Green Giving Guide To Sustainable Charity

Green Giving Guid

We all know that climate change is the biggest threat to environmental health and the planet as we know it.

Our natural resources are being consumed at a rapid rate and we must reduce greenhouse gas emissions if we want to survive as a species.

That’s why more and more people are choosing environmental charities as the focus of their own charitable efforts.

If you want to get involved fighting climate change has never been easier to take part in.

Here’s what you need to know.

What Is Green Giving? A Focus On Climate Change and Environmental Health

Charities, in the arena of environmental protection and environmental justice such as the Natural Resources Defense Council, play a huge part in tackling challenges globally including the climate crisis but if they want to be able to carry out the scientific research and activism they need financial contributions and contributions of time and other resources.

Many organizations involved in environmental protection struggle to raise the funds they need to stay afloat and that’s where you come in with green giving.

Why Should We Make Our Donations Sustainable?

There are good reasons for giving green donations:

  1. Cutting edge high impact activities – charities in this sector lead the development of solutions and new tech.
  2. Strict sustainability standards that are responsive to change. These organizations are experts at identifying new environmental issues and then responding to them – with a focus on higher quality of life for all.
  3. Environmental philanthropy means organizations are donor-driven – not only are they extremely effective when compared to governments but they are working tirelessly to deliver on the expectations of donors.
  4. Expertise – most founders pledge their time and effort based on years of experience and high levels of qualifications. It’s why they’re so good at finding cost-effective solutions to many issues.
  5. Resilient – existing outside of the government power structure allows many charities to have their main focus on causes that don’t get sufficient attention from the system.

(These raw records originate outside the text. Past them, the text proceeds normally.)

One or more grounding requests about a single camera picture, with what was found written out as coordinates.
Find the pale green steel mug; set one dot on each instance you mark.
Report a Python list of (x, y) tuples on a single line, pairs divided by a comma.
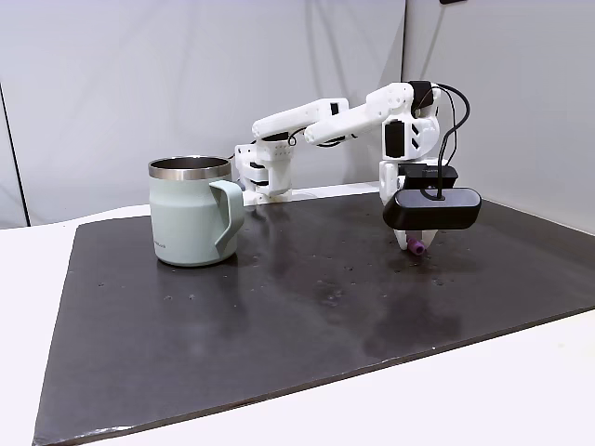
[(190, 218)]

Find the purple pen grip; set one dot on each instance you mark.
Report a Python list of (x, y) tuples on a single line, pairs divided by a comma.
[(416, 247)]

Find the black object on wall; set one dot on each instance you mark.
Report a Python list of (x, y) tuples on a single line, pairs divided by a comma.
[(453, 1)]

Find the dark grey table mat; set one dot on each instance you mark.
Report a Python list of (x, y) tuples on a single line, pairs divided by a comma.
[(279, 325)]

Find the black oval camera box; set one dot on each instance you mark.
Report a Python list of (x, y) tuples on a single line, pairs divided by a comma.
[(432, 209)]

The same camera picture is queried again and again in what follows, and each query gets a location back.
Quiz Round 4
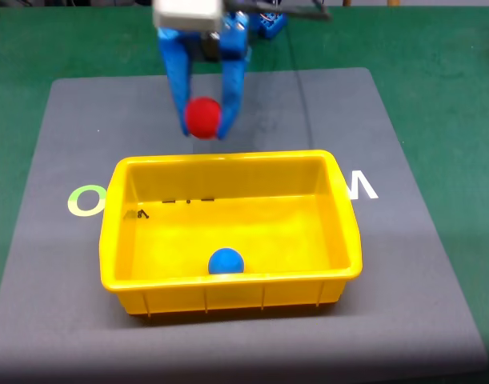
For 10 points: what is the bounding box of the red ball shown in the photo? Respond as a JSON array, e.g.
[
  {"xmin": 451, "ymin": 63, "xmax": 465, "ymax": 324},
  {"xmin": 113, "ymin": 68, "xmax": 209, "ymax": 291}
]
[{"xmin": 184, "ymin": 96, "xmax": 222, "ymax": 141}]

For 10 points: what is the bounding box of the yellow plastic bin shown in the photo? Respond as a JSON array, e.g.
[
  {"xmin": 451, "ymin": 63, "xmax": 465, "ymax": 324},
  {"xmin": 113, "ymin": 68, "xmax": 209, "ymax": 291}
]
[{"xmin": 98, "ymin": 149, "xmax": 364, "ymax": 318}]

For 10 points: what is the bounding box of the blue ball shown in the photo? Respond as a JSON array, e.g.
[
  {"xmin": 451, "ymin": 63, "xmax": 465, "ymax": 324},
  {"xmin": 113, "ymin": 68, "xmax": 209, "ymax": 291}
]
[{"xmin": 207, "ymin": 247, "xmax": 245, "ymax": 276}]

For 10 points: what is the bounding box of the grey mat with letters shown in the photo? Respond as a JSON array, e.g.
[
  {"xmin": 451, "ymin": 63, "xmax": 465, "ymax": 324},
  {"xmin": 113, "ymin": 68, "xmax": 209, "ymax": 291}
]
[{"xmin": 0, "ymin": 66, "xmax": 489, "ymax": 373}]

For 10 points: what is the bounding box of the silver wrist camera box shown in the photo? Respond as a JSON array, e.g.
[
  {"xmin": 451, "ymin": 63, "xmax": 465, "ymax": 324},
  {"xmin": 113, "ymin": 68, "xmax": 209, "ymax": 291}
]
[{"xmin": 153, "ymin": 0, "xmax": 224, "ymax": 31}]

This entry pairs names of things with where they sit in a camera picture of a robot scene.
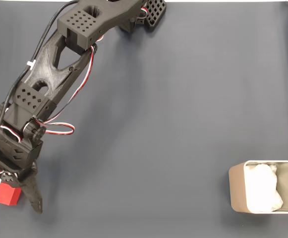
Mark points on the white crumpled tissue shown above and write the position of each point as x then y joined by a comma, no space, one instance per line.
260,188

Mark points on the beige open box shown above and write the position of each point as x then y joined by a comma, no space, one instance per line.
236,188

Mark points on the red cube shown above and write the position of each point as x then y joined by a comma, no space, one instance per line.
6,196

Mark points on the dark blue table mat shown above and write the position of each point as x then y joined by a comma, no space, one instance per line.
143,124

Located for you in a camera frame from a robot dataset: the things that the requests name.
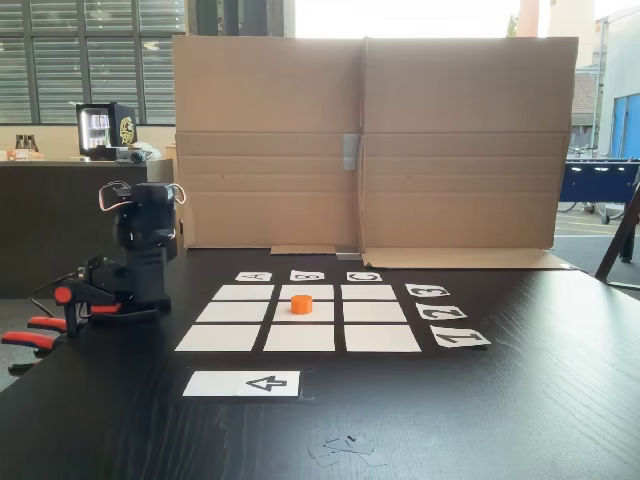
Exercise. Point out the round orange token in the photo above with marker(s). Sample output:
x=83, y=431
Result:
x=301, y=305

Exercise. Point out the white paper grid square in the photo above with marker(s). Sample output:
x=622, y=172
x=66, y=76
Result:
x=320, y=291
x=322, y=312
x=374, y=311
x=369, y=292
x=381, y=338
x=234, y=312
x=220, y=338
x=245, y=292
x=300, y=338

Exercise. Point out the grey projector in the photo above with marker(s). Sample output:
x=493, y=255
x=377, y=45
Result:
x=132, y=156

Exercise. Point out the white crumpled bag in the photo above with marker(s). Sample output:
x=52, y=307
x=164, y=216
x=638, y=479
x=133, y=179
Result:
x=150, y=149

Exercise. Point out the dark counter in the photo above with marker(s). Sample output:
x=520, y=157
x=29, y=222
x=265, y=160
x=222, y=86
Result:
x=50, y=210

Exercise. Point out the black mini fridge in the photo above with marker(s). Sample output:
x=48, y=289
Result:
x=125, y=130

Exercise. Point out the paper label letter A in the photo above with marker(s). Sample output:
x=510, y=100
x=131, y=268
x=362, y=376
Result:
x=241, y=276

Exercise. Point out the black and red clamp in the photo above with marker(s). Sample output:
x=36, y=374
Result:
x=35, y=340
x=62, y=295

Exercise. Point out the brown bottle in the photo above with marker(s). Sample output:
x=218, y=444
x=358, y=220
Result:
x=20, y=142
x=34, y=142

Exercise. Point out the orange flat box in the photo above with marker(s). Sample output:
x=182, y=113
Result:
x=25, y=155

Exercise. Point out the paper label letter B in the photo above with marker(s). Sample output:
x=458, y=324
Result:
x=295, y=275

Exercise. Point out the grey tape strip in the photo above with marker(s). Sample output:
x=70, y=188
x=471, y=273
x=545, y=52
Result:
x=348, y=256
x=350, y=152

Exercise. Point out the white arrow paper sheet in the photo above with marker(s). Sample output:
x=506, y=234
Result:
x=292, y=384

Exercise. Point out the paper label number 3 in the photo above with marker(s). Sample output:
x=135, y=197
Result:
x=427, y=291

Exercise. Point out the paper label number 2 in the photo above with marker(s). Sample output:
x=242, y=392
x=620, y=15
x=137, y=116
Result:
x=442, y=311

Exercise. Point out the brown cardboard screen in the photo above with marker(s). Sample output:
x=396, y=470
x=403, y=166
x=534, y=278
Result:
x=450, y=150

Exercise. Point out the paper label number 1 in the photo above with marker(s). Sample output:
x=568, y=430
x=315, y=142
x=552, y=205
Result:
x=460, y=336

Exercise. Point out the dark wooden stand leg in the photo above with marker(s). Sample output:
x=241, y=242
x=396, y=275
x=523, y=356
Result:
x=618, y=245

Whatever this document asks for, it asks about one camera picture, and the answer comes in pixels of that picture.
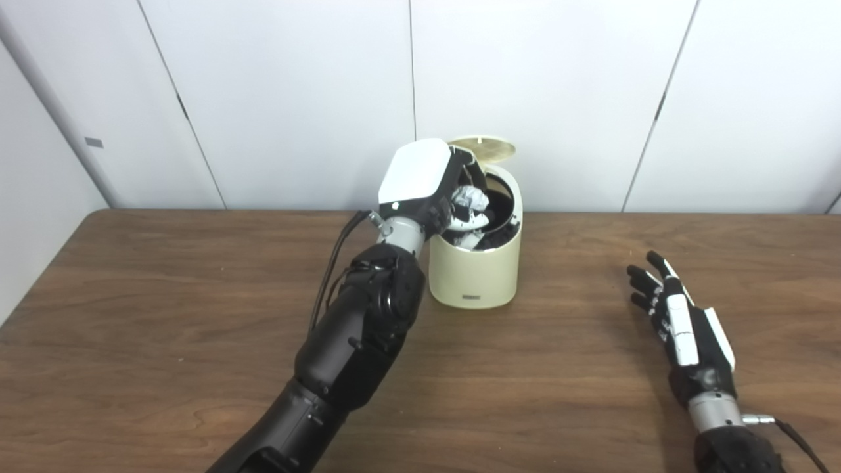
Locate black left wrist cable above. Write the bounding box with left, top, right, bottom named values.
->
left=309, top=210, right=385, bottom=332

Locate white paper ball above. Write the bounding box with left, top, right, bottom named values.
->
left=453, top=186, right=490, bottom=214

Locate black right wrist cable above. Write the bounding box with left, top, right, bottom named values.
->
left=742, top=414, right=830, bottom=473

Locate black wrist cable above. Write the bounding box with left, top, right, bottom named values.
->
left=309, top=210, right=385, bottom=332
left=742, top=414, right=830, bottom=473

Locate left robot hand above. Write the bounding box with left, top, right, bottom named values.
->
left=378, top=138, right=493, bottom=250

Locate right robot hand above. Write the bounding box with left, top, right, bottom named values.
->
left=627, top=250, right=737, bottom=408

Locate cream-colored lidded bin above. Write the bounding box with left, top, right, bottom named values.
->
left=428, top=135, right=524, bottom=309

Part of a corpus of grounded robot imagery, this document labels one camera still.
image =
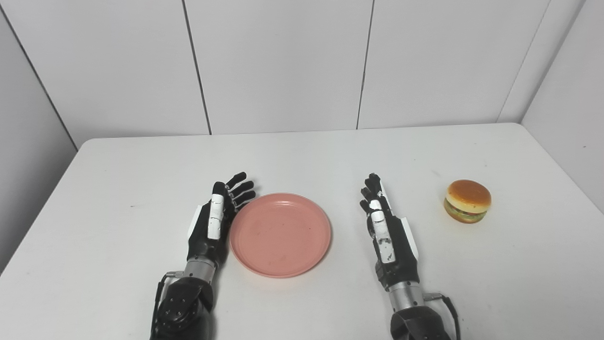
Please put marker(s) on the pink round plate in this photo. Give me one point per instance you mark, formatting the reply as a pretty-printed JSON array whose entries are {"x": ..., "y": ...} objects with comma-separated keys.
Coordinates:
[{"x": 281, "y": 235}]

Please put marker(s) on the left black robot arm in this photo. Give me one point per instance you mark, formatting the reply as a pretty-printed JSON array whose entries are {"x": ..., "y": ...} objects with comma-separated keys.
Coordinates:
[{"x": 181, "y": 307}]

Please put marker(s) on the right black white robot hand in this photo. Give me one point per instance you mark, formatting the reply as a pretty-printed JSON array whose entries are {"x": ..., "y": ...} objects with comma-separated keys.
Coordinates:
[{"x": 398, "y": 255}]

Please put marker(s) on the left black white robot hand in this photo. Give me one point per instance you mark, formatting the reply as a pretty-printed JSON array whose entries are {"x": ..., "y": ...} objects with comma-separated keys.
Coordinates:
[{"x": 205, "y": 238}]

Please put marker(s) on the toy hamburger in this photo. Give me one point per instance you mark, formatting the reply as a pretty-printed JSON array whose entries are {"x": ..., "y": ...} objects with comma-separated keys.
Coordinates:
[{"x": 468, "y": 200}]

How To Find Environmental Organizations To Donate Goods To

If you’ve got a ton of stuff you don’t need any more laying around at home then donating it can help in reducing emissions of greenhouse gases and combat air pollution too.

You can give:

  • Books – just make sure they’re clean and presentable, pop them in boxes (ideally with lids), and then pass them on to organizations such as Books for Soldiers, Books for African students, and Operation Paperback.
  • Clothing – try and find a charity that will sell your donations locally, if you want to influence climate policy, it’s best not to use a charity that intends to ship your clothes across the world. Then give them a wash and send the clothes on.
  • Bottles – a bottle drive is when you get a note from a charity collector asking for bottles or cans. Sure, this means losing the deposits but it means they go to a good cause, instead.
  • Thrift stores – most thrift stores have a charity they support, find one that supports something like the Sunrise Movement Education Fund or Extinction Rebellion or the Rainforest Alliance and then donate your items to them.

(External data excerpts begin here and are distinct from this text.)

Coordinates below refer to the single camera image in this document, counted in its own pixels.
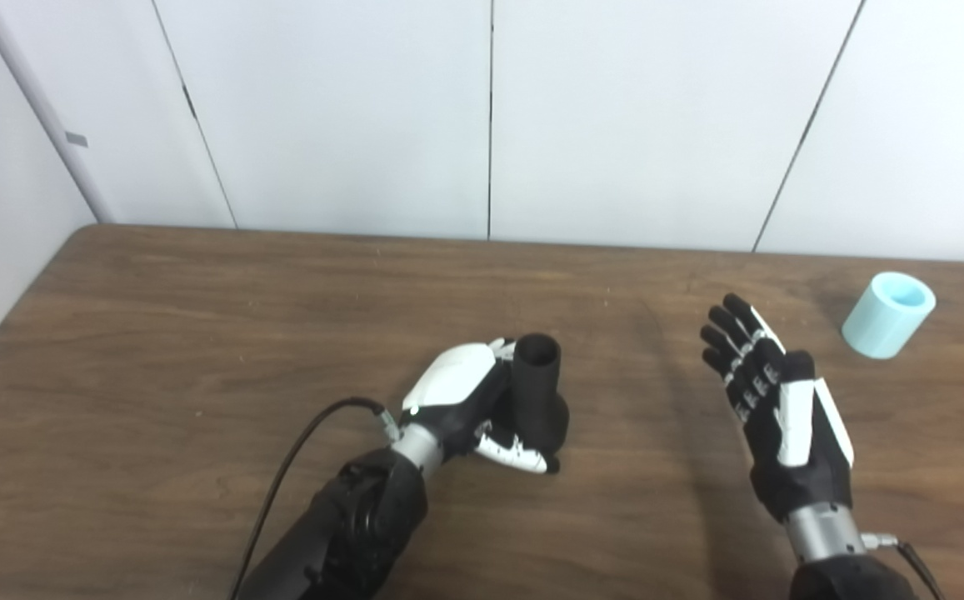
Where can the small gray wall sticker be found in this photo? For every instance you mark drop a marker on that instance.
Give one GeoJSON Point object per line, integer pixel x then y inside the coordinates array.
{"type": "Point", "coordinates": [77, 139]}

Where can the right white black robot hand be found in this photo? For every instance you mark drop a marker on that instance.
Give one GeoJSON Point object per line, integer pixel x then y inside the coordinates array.
{"type": "Point", "coordinates": [790, 425]}

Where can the white corner post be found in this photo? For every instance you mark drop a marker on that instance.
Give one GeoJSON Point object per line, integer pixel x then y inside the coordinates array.
{"type": "Point", "coordinates": [48, 117]}

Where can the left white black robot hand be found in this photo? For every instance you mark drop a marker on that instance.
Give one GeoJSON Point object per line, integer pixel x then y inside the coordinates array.
{"type": "Point", "coordinates": [457, 379]}

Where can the black funnel-shaped nozzle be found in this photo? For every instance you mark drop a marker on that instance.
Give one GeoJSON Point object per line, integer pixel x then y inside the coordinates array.
{"type": "Point", "coordinates": [541, 400]}

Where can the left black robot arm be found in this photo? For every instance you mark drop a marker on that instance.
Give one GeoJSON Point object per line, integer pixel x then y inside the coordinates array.
{"type": "Point", "coordinates": [340, 525]}

How To Give Money To The Right Organizations

You may already have a charity such as the Clean Air Task Force in mind when giving but if you’ve not already drawn up a shortlist then you can use resources like Charity Navigator and Charity Watch to better understand how the charities you’re interested in operate and how they use your donations.

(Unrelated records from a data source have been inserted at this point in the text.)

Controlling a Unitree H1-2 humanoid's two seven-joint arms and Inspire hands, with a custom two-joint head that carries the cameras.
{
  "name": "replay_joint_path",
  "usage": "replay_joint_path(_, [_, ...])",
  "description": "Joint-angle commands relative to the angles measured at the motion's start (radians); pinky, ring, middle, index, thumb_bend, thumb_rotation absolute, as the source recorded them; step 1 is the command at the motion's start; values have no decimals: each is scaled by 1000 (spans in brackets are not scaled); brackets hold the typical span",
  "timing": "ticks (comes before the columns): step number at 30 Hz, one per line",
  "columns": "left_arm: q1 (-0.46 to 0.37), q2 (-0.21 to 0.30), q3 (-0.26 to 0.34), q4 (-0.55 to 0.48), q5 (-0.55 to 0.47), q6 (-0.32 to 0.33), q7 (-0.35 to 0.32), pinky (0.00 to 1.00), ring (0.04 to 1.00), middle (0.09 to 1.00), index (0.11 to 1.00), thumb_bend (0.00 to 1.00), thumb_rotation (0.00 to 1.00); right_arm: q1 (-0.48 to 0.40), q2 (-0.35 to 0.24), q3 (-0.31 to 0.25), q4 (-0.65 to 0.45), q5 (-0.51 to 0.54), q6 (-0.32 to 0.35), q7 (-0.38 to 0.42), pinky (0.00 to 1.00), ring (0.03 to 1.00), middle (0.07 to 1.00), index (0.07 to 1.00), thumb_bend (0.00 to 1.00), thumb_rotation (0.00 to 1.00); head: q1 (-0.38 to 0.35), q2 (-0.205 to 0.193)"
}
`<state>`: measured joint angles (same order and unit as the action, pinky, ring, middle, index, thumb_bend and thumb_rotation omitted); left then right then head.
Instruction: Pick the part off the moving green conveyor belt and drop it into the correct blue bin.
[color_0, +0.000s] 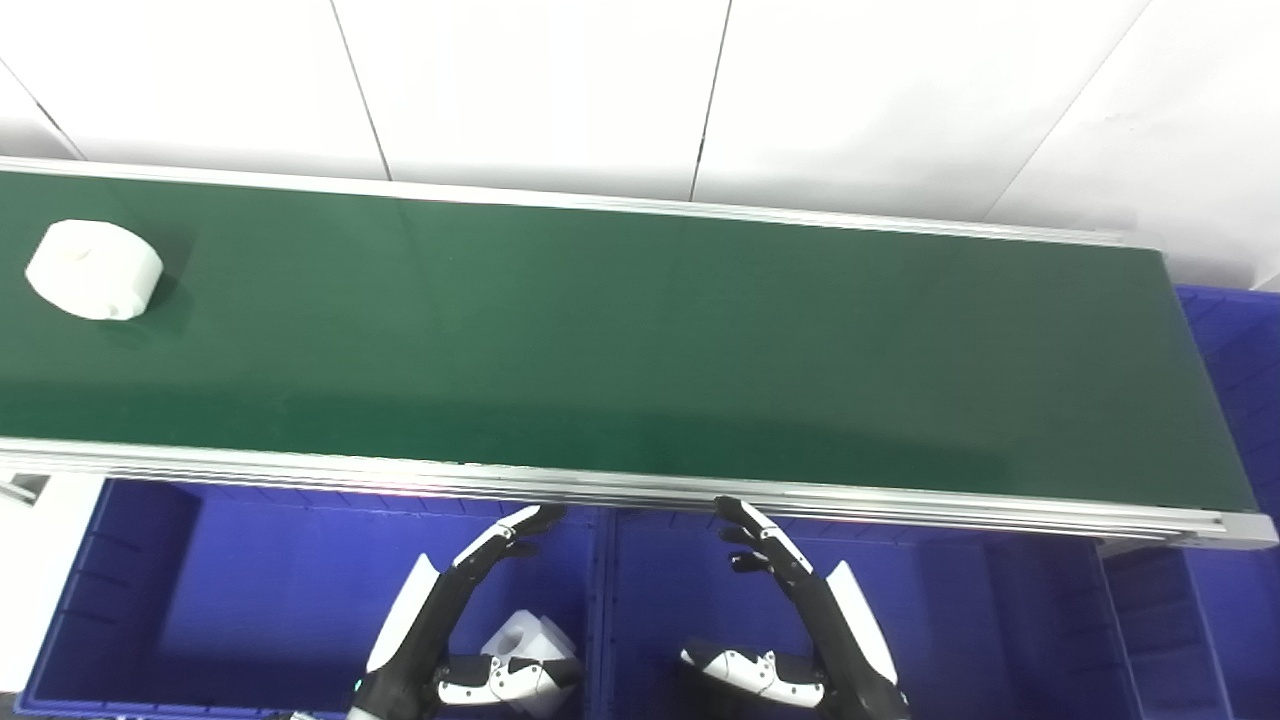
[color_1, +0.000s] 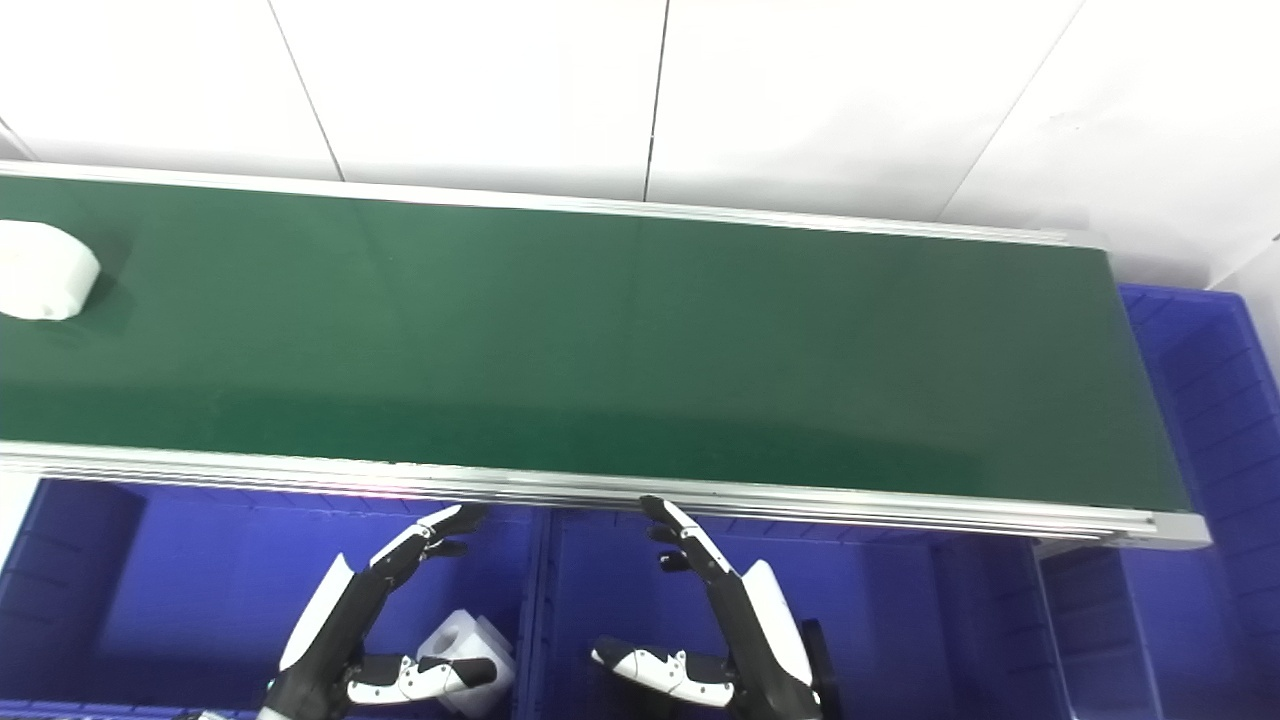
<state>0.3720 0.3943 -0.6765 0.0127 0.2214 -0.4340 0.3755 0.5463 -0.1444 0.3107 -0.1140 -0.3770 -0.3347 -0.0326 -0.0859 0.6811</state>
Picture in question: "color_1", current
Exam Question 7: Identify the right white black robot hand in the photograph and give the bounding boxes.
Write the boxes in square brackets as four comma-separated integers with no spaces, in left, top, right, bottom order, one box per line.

Charity Navigator is our favorite as it allows you to examine, at a glance, how a charity is performing with regard to financial health (concerned scientists prefer to work with financially healthy organizations on emissions reductions, etc.) and how transparent they are in their efforts to combat environmental issues.

It’s also worth noting that donations to most charitable organizations are tax-deductible, so you can tackle environmental issues and save some cash from the arms of Uncle Sam too.

You might also consider investing in carbon offsets to help reduce the impact of your own use of fossil fuels. Carbon offsets are not without criticism, mind you, but it’s better than nothing.

If you want to make a profit, instead of donating, you might want to invest in green bonds which allow good causes to raise cash for projects in ecologically vulnerable areas, and if they don’t turn a profit, they do at least return your principal, unlike a donation which is gone for good.

If you’re interested in green bonds, we recommend that you talk to a financial advisor, there are always risks with investments and we’re not qualified to separate a good bet from anything else. But a financial advisor can use rigorous analysis of the factors involved to determine the best use of your money.

We’re also fans of taking part in crowdfunding projects and micro-loans to make the most impact but again, this isn’t “giving” as you either get paid interest or products in return.

How To Give Your Time To The Right Causes

Finally, if you don’t have stuff laying around or cash on hand to bring about carbon-neutral, clean energy (we’re getting there – check out these solar statistics!) world then you can always help with a little movement-building, instead.

There are tons of green charities that you can volunteer for. Use Charity Navigator to find somewhere that you might like to get involved with or do a little research using services like Volunteer Match, UN Online Volunteering, or the Points of Light Network.

My Final Thoughts

Green giving is a matter of supporting the future today.

You find an organization and it doesn’t have to be a household name that is aligned with your environmental concerns and then either donate your time, money, goods, or a combination of them to have a real impact on the climate and reduce environmental problems for future generations.